Eles são numerados. Eles entendem números. Podem fazer contas simples. Eles podem ter linguagem -- ou para não entrar nas guerras de linguagem, eles se envolvem em comunicação intencional e referencial em que prestam atenção às atitudes daqueles com quem estão falando. Eles têm cultura. Eles têm uma cultura material, uma cultura social. Eles têm uma cultura simbólica. Cientistas no Parque Tai da Costa do Marfim, descobriram chimpanzés usando pedras para abrir as cascas duras de castanhas. Leva muito tempo para aprender a fazer isso, e eles escavaram a área e encontraram que este material de cultura, esta maneira de fazê-lo, estas pedras, foram transmitidas por ao menos 4.300 anos através de 225 gerações de chimpanzés.

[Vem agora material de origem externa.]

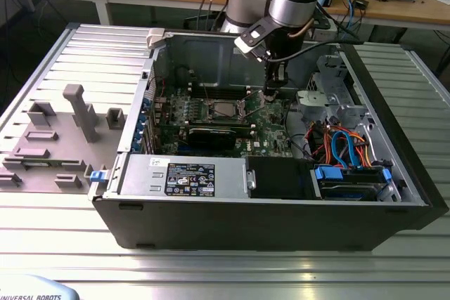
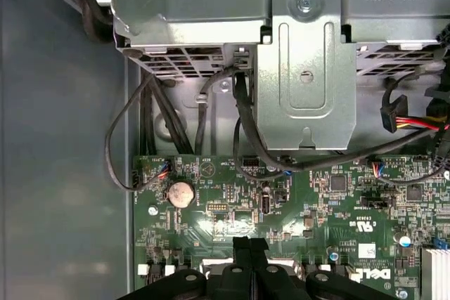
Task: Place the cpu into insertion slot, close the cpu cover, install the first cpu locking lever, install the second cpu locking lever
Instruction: 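Close the cpu cover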
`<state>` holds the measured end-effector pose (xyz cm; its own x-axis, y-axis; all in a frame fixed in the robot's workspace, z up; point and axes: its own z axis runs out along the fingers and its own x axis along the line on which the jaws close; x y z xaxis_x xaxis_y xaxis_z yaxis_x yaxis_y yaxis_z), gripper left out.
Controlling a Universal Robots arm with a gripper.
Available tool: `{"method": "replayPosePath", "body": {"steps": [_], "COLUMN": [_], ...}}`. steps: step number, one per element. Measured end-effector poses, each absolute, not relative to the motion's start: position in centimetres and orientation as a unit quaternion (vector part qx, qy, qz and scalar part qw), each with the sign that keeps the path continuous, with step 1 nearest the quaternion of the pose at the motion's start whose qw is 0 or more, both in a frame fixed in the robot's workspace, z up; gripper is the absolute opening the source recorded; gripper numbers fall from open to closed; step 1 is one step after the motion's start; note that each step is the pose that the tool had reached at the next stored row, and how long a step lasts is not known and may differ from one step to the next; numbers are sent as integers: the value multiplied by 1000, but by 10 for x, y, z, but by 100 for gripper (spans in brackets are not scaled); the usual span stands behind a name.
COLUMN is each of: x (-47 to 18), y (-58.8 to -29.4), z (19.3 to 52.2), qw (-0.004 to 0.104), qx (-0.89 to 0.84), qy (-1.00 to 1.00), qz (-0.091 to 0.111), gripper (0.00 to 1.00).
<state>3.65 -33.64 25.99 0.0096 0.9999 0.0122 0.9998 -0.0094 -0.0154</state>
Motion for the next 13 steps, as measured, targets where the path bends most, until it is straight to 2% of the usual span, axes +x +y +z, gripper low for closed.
{"method": "replayPosePath", "body": {"steps": [13], "x": [37], "y": [-336], "z": [260], "qw": [10], "qx": [-710], "qy": [-704], "qz": [1], "gripper": [11]}}
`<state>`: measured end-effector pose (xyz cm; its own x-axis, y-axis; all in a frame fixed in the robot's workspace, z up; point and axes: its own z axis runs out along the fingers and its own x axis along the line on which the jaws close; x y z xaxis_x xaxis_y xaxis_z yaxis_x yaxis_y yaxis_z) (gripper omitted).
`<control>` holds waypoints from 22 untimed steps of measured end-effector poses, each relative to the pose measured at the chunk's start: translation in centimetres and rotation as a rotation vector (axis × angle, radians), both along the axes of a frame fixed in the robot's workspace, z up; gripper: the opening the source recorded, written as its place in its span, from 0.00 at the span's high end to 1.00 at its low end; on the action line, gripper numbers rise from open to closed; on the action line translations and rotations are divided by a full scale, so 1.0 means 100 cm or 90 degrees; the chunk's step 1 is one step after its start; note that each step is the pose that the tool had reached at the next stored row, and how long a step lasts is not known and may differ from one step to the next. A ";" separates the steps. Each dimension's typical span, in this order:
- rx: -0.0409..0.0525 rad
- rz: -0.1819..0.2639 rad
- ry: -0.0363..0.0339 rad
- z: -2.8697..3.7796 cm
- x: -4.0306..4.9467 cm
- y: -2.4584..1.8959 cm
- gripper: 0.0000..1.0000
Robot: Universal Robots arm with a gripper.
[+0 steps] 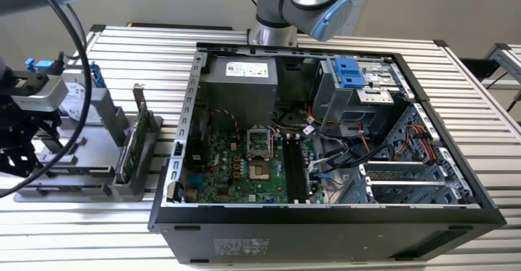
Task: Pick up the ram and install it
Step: 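Pick up the ram and move it above insertion slot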
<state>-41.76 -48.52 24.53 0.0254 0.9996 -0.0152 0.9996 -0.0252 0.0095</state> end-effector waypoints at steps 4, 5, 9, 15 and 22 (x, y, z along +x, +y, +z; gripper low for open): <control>0.0000 0.000 0.0000 -0.0024 0.0000 0.0000 0.00; 0.0000 0.000 0.0000 -0.0030 0.0000 0.0000 0.00; 0.0000 0.000 0.0001 -0.0054 0.0000 0.0000 0.00; 0.0000 0.000 0.0002 -0.0090 0.0000 0.0000 0.00; 0.0000 0.000 0.0002 -0.0105 0.0000 0.0000 0.00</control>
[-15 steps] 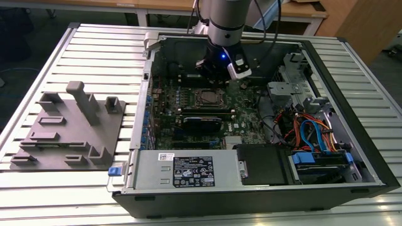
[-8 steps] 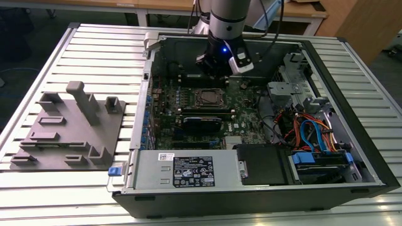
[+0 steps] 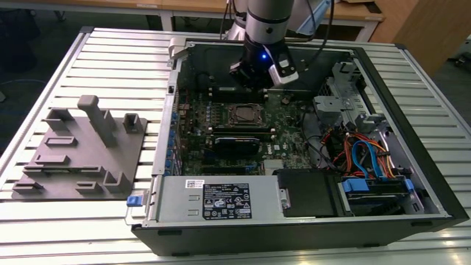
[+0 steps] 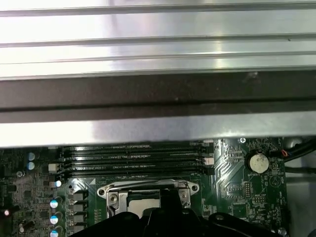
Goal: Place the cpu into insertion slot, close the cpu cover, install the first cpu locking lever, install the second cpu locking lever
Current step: 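Install the second cpu locking lever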
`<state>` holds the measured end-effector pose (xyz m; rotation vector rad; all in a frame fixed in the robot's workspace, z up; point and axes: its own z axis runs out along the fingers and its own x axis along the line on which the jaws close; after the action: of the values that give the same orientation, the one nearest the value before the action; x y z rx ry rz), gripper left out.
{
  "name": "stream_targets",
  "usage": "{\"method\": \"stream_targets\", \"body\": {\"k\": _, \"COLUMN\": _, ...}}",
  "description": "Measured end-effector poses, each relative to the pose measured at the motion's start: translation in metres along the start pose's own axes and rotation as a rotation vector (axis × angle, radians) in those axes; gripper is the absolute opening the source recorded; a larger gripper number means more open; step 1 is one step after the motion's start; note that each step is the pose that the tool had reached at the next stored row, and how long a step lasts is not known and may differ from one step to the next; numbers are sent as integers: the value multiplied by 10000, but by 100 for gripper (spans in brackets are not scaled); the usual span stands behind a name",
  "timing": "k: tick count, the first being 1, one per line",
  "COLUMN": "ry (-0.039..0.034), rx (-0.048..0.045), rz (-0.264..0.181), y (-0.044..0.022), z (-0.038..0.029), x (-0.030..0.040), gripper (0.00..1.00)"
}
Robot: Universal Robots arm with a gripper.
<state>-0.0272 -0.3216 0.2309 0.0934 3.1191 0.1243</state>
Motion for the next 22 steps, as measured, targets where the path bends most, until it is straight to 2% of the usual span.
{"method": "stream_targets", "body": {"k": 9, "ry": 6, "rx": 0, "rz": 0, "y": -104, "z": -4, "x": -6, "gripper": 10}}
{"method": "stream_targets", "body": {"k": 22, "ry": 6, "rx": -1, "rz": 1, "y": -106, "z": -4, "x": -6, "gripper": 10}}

Agora, nós precisamos encontrar nosso chimpanzé. Nosso chimpanzé, primeiro encontramos dois deles no estado de Nova Iorque. Ambos morreriam antes que pudéssemos abrir nosso processo. Depois encontramos Tommy. Tommy é um chimpanzé. Vocês o veem atrás de mim. Tommy era um chimpanzé e o encontramos naquela jaula, numa pequena sala, cheia de gaiolas, em um grande armazém num loteamento no centro de Nova Iorque. Encontramos o Kiko, que é parcialmente surdo. Kiko estava nos fundos de uma loja de cimento em Massachusetts. E encontramos Hércules e Leo. São dois jovens chimpanzés machos, sendo usados para pesquisa biomédica e anatômica em Stony Brook. Nós os encontramos.
Então, na última semana de dezembro de 2013, o Projeto de Direitos Não Humanos abriu três processos no estado de Nova York usando o mesmo argumento do mandado de habeas corpus da lei comum que foi usado com James Somerset, e exigimos que os juízes emitam estes mandados de habeas corpus. Queríamos os chimpanzés livres, e que fossem levados para o "Save the Chimps", um enorme santuário de chimpanzés no sul da Flórida, que tem um lago artificial com 12 ou 13 ilhas -- existem dois ou três acres onde 20 chimpanzés vivem em cada um deles. E esses chimpanzés viveriam a vida de um chimpanzé, com outros chimpanzés num ambiente o mais parecido possível com a África. Todos estes casos ainda estão em andamento. Nós ainda não topamos com o nosso Lorde Mansfield. Mas nós vamos, nós vamos. Esta é uma campanha litigiosa estratégica de longo prazo. Nós vamos. E para citar Winston Churchill, a forma como vemos os nossos casos é que eles não são o fim, eles não são sequer o começo do fim, mas são talvez o fim do começo. Obrigado.